The annual meeting of the OIMRG is also known as the Mark Wilson Conference, named in honor of its founder the late Mark Wilson, 1950–2000. The meeting is consistently held over a long weekend during late January or early February. The 24th annual meeting of the OIMRG is scheduled for February 7–10, 2014 at the St. Croix Renaissance Carambola Beach Resort & Spa, St. Croix, U.S. Virgin Islands.

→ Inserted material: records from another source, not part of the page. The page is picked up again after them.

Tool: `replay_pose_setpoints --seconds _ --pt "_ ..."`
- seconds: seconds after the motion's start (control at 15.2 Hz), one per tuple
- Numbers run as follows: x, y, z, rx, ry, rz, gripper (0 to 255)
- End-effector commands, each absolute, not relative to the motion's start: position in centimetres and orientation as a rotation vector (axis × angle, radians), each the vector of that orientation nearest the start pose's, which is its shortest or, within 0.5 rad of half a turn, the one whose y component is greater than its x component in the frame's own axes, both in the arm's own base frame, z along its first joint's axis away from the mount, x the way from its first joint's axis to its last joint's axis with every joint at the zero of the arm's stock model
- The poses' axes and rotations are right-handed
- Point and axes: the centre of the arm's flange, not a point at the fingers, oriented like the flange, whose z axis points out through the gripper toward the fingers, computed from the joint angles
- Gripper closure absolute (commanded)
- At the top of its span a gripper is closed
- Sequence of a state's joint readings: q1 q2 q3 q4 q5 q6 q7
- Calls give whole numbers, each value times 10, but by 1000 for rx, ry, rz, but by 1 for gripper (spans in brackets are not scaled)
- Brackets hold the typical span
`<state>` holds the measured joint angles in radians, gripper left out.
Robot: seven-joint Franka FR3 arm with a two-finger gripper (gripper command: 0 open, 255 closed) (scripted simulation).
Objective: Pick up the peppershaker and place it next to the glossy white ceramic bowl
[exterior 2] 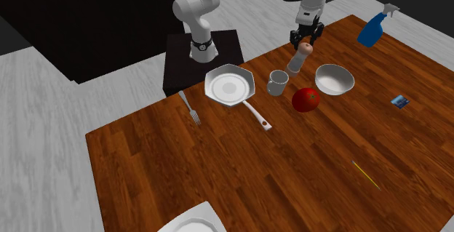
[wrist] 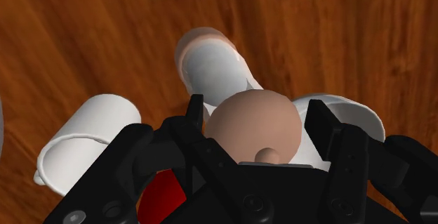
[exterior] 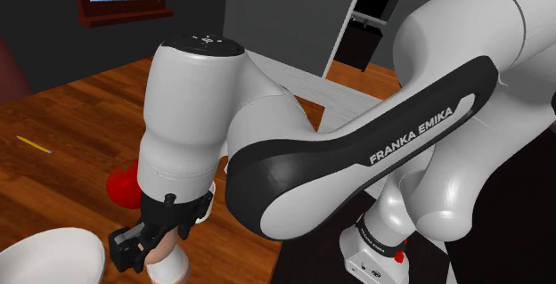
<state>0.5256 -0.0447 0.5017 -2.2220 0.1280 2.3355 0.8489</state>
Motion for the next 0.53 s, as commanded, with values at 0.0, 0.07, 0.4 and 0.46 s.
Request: replay_pose_setpoints --seconds 0.0,0.07,0.4,0.46 --pt "274 460 406 -2968 -146 -43 255" --pt "274 460 406 -2968 -146 -43 255" --pt "274 460 406 -2968 -146 -43 0" --pt "274 460 406 -2968 -146 -43 0"
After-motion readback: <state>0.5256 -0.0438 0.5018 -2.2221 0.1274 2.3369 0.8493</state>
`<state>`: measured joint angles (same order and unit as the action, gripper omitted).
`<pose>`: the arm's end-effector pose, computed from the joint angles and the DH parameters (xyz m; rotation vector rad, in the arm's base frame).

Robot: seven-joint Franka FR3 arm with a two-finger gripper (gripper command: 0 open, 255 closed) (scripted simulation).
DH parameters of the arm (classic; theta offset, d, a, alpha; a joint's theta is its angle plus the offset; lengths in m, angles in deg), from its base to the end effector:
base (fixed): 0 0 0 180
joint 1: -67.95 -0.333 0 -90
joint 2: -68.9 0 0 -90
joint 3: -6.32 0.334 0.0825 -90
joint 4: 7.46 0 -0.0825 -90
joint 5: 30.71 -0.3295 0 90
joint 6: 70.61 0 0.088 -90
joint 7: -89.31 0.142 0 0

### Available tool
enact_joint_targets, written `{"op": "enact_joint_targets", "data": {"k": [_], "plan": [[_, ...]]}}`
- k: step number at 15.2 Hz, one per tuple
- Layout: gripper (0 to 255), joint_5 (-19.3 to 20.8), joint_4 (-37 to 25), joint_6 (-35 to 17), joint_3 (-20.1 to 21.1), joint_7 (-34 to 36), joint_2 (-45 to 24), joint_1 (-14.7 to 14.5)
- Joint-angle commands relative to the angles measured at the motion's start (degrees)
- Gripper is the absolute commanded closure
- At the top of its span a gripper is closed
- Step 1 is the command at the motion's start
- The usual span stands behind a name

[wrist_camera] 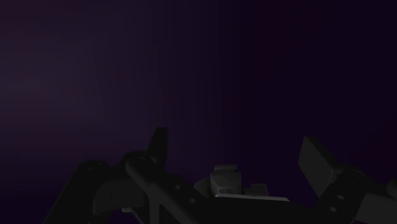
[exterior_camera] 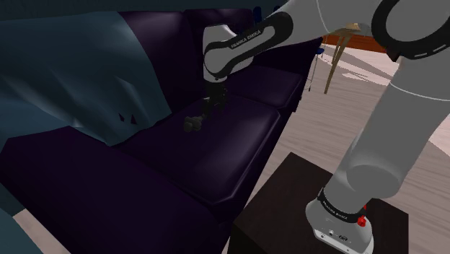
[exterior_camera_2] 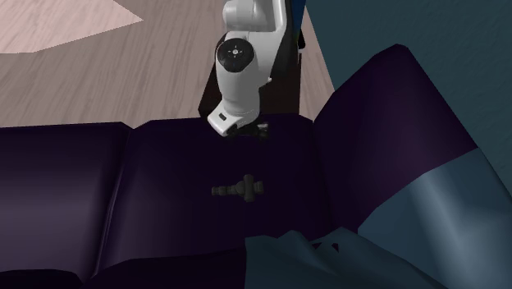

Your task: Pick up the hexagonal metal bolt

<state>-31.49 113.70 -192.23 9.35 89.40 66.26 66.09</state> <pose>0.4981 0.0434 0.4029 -3.1265 -0.1195 0.0603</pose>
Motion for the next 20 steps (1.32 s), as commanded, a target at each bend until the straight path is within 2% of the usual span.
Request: {"op": "enact_joint_targets", "data": {"k": [1, 7, 16, 17, 20], "plan": [[0, -0.3, -3.0, -1.9, 0.0, 0.0, -4.2, 0.0], [0, -1.1, -13.6, -4.6, 0.2, 0.3, -15.9, -0.1], [0, -1.0, -11.9, -9.4, 0.1, 0.2, -19.1, -0.2], [255, -1.0, -12.0, -9.5, 0.1, 0.3, -19.2, -0.2], [255, -1.0, -12.0, -9.5, 0.1, 0.3, -19.2, -0.2]]}}
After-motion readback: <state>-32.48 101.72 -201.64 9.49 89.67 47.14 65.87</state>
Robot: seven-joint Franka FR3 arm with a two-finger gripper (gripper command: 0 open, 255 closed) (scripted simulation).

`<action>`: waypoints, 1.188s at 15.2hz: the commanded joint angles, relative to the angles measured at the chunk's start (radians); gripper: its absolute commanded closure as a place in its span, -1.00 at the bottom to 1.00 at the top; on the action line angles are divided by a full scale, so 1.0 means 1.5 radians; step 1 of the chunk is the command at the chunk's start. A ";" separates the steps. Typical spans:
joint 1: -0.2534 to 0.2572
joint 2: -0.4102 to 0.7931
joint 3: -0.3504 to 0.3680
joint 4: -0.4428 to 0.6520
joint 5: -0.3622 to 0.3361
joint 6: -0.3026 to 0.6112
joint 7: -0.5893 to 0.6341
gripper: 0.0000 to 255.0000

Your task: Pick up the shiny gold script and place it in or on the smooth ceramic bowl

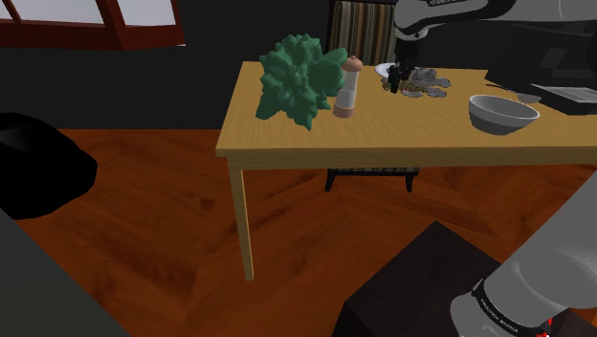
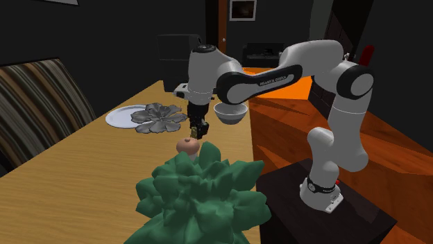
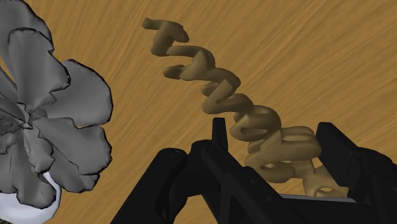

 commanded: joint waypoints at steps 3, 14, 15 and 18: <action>0.001 0.003 0.001 0.040 0.003 -0.037 -0.007 1.00; 0.000 0.025 0.001 0.158 0.011 -0.131 -0.029 1.00; -0.005 0.006 -0.004 0.134 0.008 -0.124 -0.037 1.00; -0.020 -0.047 -0.019 0.071 -0.001 -0.106 -0.065 1.00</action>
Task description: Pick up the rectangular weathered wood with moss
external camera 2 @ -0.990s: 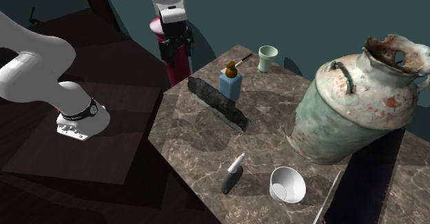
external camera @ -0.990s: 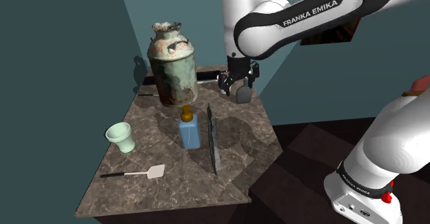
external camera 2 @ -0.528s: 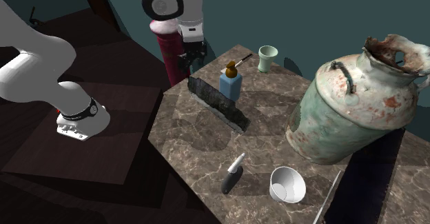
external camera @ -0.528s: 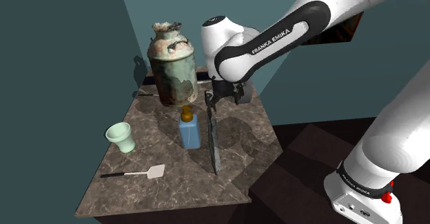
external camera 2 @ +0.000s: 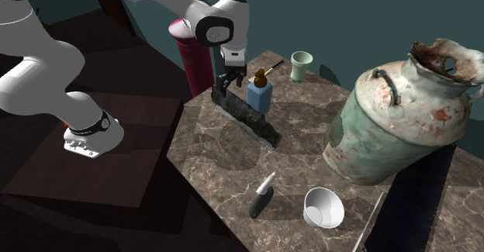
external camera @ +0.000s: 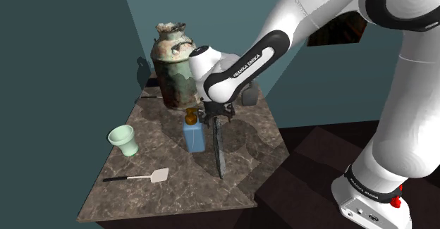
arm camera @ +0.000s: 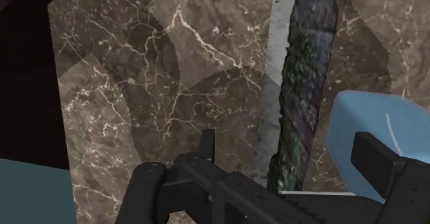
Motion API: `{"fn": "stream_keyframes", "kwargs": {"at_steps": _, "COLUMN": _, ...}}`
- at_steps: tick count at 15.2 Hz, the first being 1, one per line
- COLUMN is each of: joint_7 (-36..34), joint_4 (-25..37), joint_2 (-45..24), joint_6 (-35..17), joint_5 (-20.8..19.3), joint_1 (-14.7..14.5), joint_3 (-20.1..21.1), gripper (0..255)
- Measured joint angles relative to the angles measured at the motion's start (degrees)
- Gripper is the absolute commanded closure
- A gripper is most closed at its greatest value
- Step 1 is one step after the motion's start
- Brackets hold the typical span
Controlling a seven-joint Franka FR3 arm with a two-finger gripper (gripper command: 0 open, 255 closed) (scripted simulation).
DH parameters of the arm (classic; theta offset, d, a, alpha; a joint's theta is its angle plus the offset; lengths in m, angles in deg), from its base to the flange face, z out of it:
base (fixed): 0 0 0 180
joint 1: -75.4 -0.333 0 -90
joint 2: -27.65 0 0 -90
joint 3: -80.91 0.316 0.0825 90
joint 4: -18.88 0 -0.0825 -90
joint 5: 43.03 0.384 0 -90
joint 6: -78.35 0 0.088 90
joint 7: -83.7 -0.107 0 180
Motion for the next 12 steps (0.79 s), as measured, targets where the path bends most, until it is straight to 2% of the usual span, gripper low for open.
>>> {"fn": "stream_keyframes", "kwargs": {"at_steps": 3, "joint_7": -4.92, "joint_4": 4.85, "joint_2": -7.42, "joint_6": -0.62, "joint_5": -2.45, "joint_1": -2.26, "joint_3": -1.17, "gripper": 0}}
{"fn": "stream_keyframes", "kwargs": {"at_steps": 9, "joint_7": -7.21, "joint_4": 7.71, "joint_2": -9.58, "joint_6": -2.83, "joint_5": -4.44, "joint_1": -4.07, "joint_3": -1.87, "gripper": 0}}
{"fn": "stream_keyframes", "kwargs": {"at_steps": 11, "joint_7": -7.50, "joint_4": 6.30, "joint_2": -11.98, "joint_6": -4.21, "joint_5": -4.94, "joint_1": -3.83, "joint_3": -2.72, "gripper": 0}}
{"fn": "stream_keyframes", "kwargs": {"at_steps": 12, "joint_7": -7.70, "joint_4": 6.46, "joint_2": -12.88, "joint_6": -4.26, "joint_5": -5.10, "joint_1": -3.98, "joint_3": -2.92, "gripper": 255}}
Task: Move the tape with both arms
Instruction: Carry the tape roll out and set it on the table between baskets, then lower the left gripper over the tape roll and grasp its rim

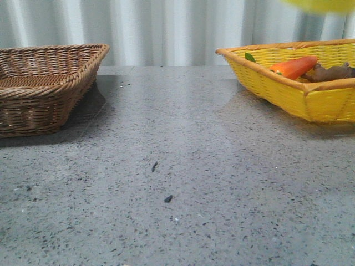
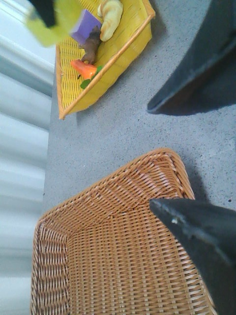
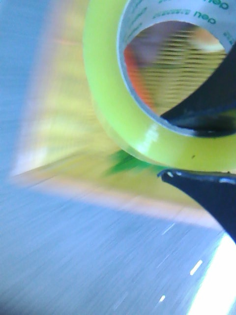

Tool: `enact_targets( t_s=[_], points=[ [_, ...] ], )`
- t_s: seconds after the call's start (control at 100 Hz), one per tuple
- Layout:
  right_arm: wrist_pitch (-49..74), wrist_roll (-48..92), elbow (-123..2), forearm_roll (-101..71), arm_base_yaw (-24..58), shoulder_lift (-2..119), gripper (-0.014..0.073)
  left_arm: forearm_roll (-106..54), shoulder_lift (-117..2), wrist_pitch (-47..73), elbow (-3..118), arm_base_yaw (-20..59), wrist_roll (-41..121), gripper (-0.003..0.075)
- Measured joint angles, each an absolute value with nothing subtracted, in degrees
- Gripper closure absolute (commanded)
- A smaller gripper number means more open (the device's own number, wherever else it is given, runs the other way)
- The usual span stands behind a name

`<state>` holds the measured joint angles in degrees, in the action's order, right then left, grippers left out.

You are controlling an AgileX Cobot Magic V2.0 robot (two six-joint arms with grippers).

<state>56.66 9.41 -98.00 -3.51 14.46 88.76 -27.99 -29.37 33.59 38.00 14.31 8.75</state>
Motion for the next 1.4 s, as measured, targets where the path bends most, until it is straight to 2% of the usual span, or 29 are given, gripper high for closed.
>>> enact_targets(
  t_s=[0.17, 0.36, 0.53, 0.6, 0.7, 0.82, 0.87, 0.91, 1.0, 1.17, 1.24, 1.27, 1.4],
  points=[
    [55.83, 9.41, -106.99, -7.76, 21.39, 89.13, 0.0644, -27.99, -29.37, 32.18, 38.00, 14.31, 8.75, 0.0373],
    [55.83, 9.41, -108.38, -9.52, 29.48, 95.92, 0.0644, -27.99, -29.37, 31.95, 38.00, 14.31, 8.75, 0.0373],
    [57.18, 9.03, -108.38, -9.65, 31.12, 106.09, 0.0643, -27.99, -29.37, 31.88, 38.00, 14.31, 8.75, 0.0373],
    [57.86, 7.98, -108.38, -9.28, 31.12, 109.62, 0.0617, -27.99, -29.37, 31.88, 38.00, 14.31, 8.75, 0.0373],
    [58.64, 6.19, -108.28, -9.02, 31.12, 112.90, 0.0488, -28.02, -29.37, 31.88, 38.00, 14.31, 8.75, 0.0373],
    [58.77, 4.53, -108.28, -8.79, 31.12, 114.06, 0.0168, -28.02, -29.37, 31.88, 38.00, 14.31, 8.75, 0.0373],
    [58.65, 3.94, -108.39, -8.79, 31.12, 113.77, 0.0067, -28.02, -29.37, 31.88, 38.00, 14.31, 8.75, 0.0373],
    [58.65, 3.56, -108.39, -8.79, 31.12, 113.39, 0.0040, -28.02, -29.37, 31.88, 38.00, 14.44, 8.75, 0.0373],
    [60.31, 3.00, -108.39, -8.91, 31.12, 111.64, 0.0113, -28.02, -29.37, 31.88, 38.00, 15.90, 9.33, 0.0374],
    [64.60, 2.39, -108.26, -9.90, 31.24, 102.75, 0.0508, -28.02, -30.27, 31.88, 38.92, 19.76, 16.74, 0.0393],
    [65.01, 2.39, -107.10, -10.12, 31.81, 96.73, 0.0636, -28.02, -32.11, 31.88, 40.57, 21.07, 18.13, 0.0408],
    [65.05, 2.39, -106.45, -10.24, 32.28, 93.43, 0.0663, -28.02, -33.16, 31.88, 41.60, 21.63, 18.39, 0.0408],
    [65.27, 2.39, -101.07, -10.74, 34.34, 81.12, 0.0650, -28.02, -39.69, 31.88, 46.07, 23.48, 19.06, 0.0408]
  ],
)
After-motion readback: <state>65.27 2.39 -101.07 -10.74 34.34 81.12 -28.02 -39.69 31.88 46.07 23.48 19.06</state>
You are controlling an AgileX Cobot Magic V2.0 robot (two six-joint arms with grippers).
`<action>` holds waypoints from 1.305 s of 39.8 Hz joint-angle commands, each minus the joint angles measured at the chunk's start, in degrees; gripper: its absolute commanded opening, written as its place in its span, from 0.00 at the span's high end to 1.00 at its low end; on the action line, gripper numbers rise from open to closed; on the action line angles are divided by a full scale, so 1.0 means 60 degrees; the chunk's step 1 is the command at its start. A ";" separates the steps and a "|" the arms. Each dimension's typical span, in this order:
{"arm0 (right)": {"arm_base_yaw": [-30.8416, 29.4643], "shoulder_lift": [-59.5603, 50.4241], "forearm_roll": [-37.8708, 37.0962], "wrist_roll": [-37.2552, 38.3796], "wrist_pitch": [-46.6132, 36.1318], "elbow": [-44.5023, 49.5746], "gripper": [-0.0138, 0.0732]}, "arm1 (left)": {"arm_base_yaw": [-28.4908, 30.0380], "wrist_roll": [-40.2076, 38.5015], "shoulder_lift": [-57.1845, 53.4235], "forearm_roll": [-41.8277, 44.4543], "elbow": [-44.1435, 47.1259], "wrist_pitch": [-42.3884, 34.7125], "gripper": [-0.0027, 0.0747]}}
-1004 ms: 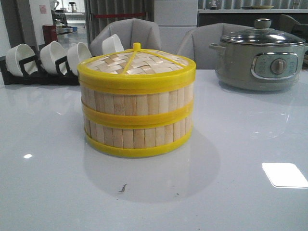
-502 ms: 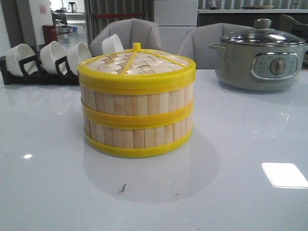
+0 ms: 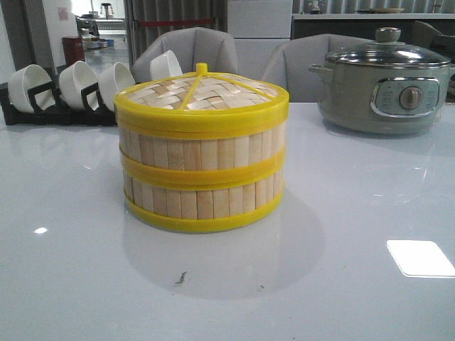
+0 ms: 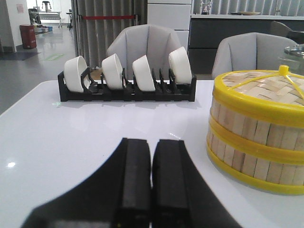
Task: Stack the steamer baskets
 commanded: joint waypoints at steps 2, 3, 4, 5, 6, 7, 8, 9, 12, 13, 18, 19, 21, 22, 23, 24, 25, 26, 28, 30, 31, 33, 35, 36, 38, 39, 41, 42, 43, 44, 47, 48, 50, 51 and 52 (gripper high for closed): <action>-0.0053 0.0089 -0.0077 -0.0077 -0.0810 -0.0294 0.77 | 0.0025 -0.0039 -0.0144 -0.0108 0.0013 -0.0908 0.86; -0.0053 0.0089 -0.0077 -0.0077 -0.0810 -0.0294 0.77 | 0.0025 -0.0039 -0.0144 -0.0108 0.0013 -0.0933 0.86; -0.0053 0.0089 -0.0077 -0.0077 -0.0810 -0.0294 0.77 | 0.0025 0.0012 -0.0144 -0.0108 0.0013 -0.0951 0.86; -0.0053 0.0089 -0.0077 -0.0077 -0.0810 -0.0294 0.77 | 0.0025 0.0091 -0.0144 -0.0108 0.0013 -0.0951 0.86; -0.0053 0.0089 -0.0077 -0.0077 -0.0810 -0.0294 0.77 | 0.0025 0.0179 -0.0144 -0.0122 0.0013 -0.0951 0.86; -0.0053 0.0089 -0.0077 -0.0077 -0.0810 -0.0294 0.77 | 0.0025 0.0394 -0.0144 -0.0214 0.0013 -0.0951 0.86; -0.0053 0.0089 -0.0077 -0.0077 -0.0810 -0.0294 0.77 | 0.0025 0.0749 -0.0144 -0.0419 0.0013 -0.0951 0.86; -0.0053 0.0089 -0.0077 -0.0077 -0.0810 -0.0294 0.77 | 0.0042 0.1082 -0.0144 -0.0641 0.0013 -0.0951 0.86; -0.0053 0.0089 -0.0077 -0.0077 -0.0810 -0.0294 0.77 | 0.0097 0.2241 -0.0144 -0.1454 0.0013 -0.0951 0.86; -0.0053 0.0089 -0.0077 -0.0077 -0.0810 -0.0294 0.77 | 0.0140 0.2311 -0.0144 -0.1480 0.0013 -0.0951 0.86; -0.0053 0.0089 -0.0077 -0.0077 -0.0810 -0.0294 0.77 | 0.0357 0.2327 -0.0144 -0.1305 0.0013 -0.1050 0.86; -0.0053 0.0089 -0.0077 -0.0077 -0.0810 -0.0294 0.77 | 0.0383 0.2327 -0.0144 -0.1239 0.0013 -0.1133 0.86; -0.0053 0.0089 -0.0077 -0.0077 -0.0810 -0.0294 0.77 | 0.0399 0.2327 -0.0144 -0.1145 0.0013 -0.1203 0.86; -0.0053 0.0089 -0.0077 -0.0077 -0.0810 -0.0294 0.77 | 0.0399 0.2327 -0.0144 -0.1145 0.0013 -0.1222 0.86; -0.0053 0.0089 -0.0077 -0.0077 -0.0810 -0.0294 0.77 | 0.0399 0.2327 -0.0144 -0.1145 0.0013 -0.1222 0.86; -0.0053 0.0089 -0.0077 -0.0077 -0.0810 -0.0294 0.77 | 0.0399 0.2327 -0.0144 -0.1096 0.0013 -0.1200 0.86; -0.0053 0.0089 -0.0077 -0.0077 -0.0810 -0.0294 0.77 | 0.0399 0.2327 -0.0144 -0.1076 0.0013 -0.1159 0.86; -0.0053 0.0089 -0.0077 -0.0077 -0.0810 -0.0294 0.77 | 0.0399 0.2327 -0.0144 -0.1076 0.0013 -0.1134 0.86; -0.0053 0.0089 -0.0077 -0.0077 -0.0810 -0.0294 0.77 | 0.0399 0.2327 -0.0144 -0.1076 0.0013 -0.1134 0.86; -0.0053 0.0089 -0.0077 -0.0077 -0.0810 -0.0294 0.77 | 0.0399 0.2327 -0.0144 -0.1076 0.0013 -0.1134 0.86; -0.0053 0.0089 -0.0077 -0.0077 -0.0810 -0.0294 0.77 | 0.0399 0.2327 -0.0144 -0.1076 0.0013 -0.1134 0.86; -0.0053 0.0089 -0.0077 -0.0077 -0.0810 -0.0294 0.77 | 0.0399 0.2327 -0.0144 -0.1076 0.0013 -0.1134 0.86; -0.0053 0.0089 -0.0077 -0.0077 -0.0810 -0.0294 0.77 | 0.0399 0.2327 -0.0144 -0.1076 0.0013 -0.1134 0.86; -0.0053 0.0089 -0.0077 -0.0077 -0.0810 -0.0294 0.77 | 0.0399 0.2327 -0.0144 -0.1076 0.0013 -0.1134 0.86; -0.0053 0.0089 -0.0077 -0.0077 -0.0810 -0.0294 0.77 | 0.0399 0.2327 -0.0144 -0.1076 0.0013 -0.1134 0.86; -0.0053 0.0089 -0.0077 -0.0077 -0.0810 -0.0294 0.77 | 0.0399 0.2327 -0.0144 -0.1076 0.0013 -0.1134 0.86; -0.0053 0.0089 -0.0077 -0.0077 -0.0810 -0.0294 0.77 | 0.0399 0.2327 -0.0144 -0.1076 0.0013 -0.1134 0.86; -0.0053 0.0089 -0.0077 -0.0077 -0.0810 -0.0294 0.77 | 0.0399 0.2327 -0.0144 -0.1076 0.0013 -0.1134 0.86; -0.0053 0.0089 -0.0077 -0.0077 -0.0810 -0.0294 0.77 | 0.0399 0.2327 -0.0144 -0.1076 0.0013 -0.1134 0.86; -0.0053 0.0089 -0.0077 -0.0077 -0.0810 -0.0294 0.77 | 0.0399 0.2327 -0.0144 -0.1076 0.0013 -0.1134 0.86; -0.0053 0.0089 -0.0077 -0.0077 -0.0810 -0.0294 0.77 | 0.0399 0.2327 -0.0144 -0.1076 0.0013 -0.1134 0.86; -0.0053 0.0089 -0.0077 -0.0077 -0.0810 -0.0294 0.77 | 0.0399 0.2327 -0.0144 -0.1076 0.0013 -0.1134 0.86; -0.0053 0.0089 -0.0077 -0.0077 -0.0810 -0.0294 0.77 | 0.0399 0.2327 -0.0144 -0.1076 0.0013 -0.1134 0.86; -0.0053 0.0089 -0.0077 -0.0077 -0.0810 -0.0294 0.77 | 0.0399 0.2327 -0.0144 -0.1076 0.0013 -0.1134 0.86; -0.0053 0.0089 -0.0077 -0.0077 -0.0810 -0.0294 0.77 | 0.0399 0.2327 -0.0144 -0.1076 0.0013 -0.1134 0.86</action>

The scientific sessions run from 8:00 a.m.–12:00 p.m. Saturday, Sunday, and Monday. This year’s topics are:

  • Saturday: Host Response to Oral Pathogens
  • Sunday: Pathogenic Mechanisms Utilized by Oral Pathogens
  • Monday: Microbial & Host Factors in Disease

Each session begins with a keynote address by an invited lecturer. Small group breakout sessions for continuing scientific discussions from the morning are held in the afternoons.

The meeting starts on a Friday evening with a reception. Breakfast is served prior to each session. A dinner banquet is held on Sunday evening. All meals (reception, three breakfasts, and dinner banquet) are included in the registration fee and registrants are welcome to bring one guest to each meal. Additional guests are welcome at an additional charge, which must be paid at the time of conference registration.

Meeting director: Ann Progulske-Fox, Ph.D.